__REQUIREMENT__.
Report, from the records below, every line where the word "black" appears.

Collected data entries
++++++

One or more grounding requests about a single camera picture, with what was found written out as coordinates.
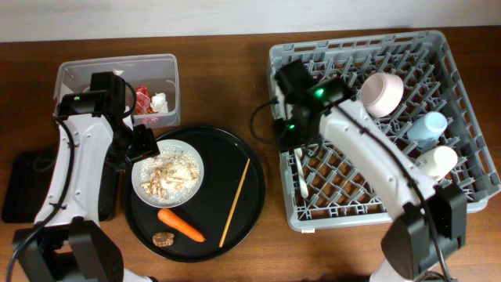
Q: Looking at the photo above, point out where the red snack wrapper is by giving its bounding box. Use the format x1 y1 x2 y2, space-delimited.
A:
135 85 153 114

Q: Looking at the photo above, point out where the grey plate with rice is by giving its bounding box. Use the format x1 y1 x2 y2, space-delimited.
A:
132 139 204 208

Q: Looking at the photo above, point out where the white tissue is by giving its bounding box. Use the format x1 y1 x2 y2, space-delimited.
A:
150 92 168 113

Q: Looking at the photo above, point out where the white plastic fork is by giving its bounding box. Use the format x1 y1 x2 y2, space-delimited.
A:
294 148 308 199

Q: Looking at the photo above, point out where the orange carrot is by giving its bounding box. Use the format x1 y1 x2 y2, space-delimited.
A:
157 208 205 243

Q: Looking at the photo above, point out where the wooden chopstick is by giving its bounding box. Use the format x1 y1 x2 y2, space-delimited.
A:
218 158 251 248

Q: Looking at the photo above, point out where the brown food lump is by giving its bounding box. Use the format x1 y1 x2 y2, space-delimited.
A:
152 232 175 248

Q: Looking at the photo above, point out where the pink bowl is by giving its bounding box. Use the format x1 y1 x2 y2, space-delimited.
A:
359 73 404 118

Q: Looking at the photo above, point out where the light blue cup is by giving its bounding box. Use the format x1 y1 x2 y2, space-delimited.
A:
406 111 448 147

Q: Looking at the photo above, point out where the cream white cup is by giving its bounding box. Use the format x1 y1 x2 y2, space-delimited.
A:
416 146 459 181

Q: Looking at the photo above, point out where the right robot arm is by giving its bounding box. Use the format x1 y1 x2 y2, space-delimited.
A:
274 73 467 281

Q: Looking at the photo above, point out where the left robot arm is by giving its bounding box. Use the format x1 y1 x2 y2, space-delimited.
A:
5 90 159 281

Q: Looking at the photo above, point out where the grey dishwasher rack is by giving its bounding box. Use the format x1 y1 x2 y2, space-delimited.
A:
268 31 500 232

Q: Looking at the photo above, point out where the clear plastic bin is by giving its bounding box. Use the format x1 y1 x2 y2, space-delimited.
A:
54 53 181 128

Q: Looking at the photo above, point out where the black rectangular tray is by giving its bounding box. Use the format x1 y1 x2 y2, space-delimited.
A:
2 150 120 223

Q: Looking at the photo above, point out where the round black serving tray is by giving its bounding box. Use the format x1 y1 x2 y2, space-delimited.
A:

++++++

__RESPONSE TO THIS EXERCISE__.
Q: Looking at the photo above, point out where the black rectangular tray is by giving its bounding box. Use the format x1 y1 x2 y2, space-delimited.
Q: Looking at the photo above, point out where the round black serving tray is by giving its bounding box. Use the format x1 y1 x2 y2, space-delimited.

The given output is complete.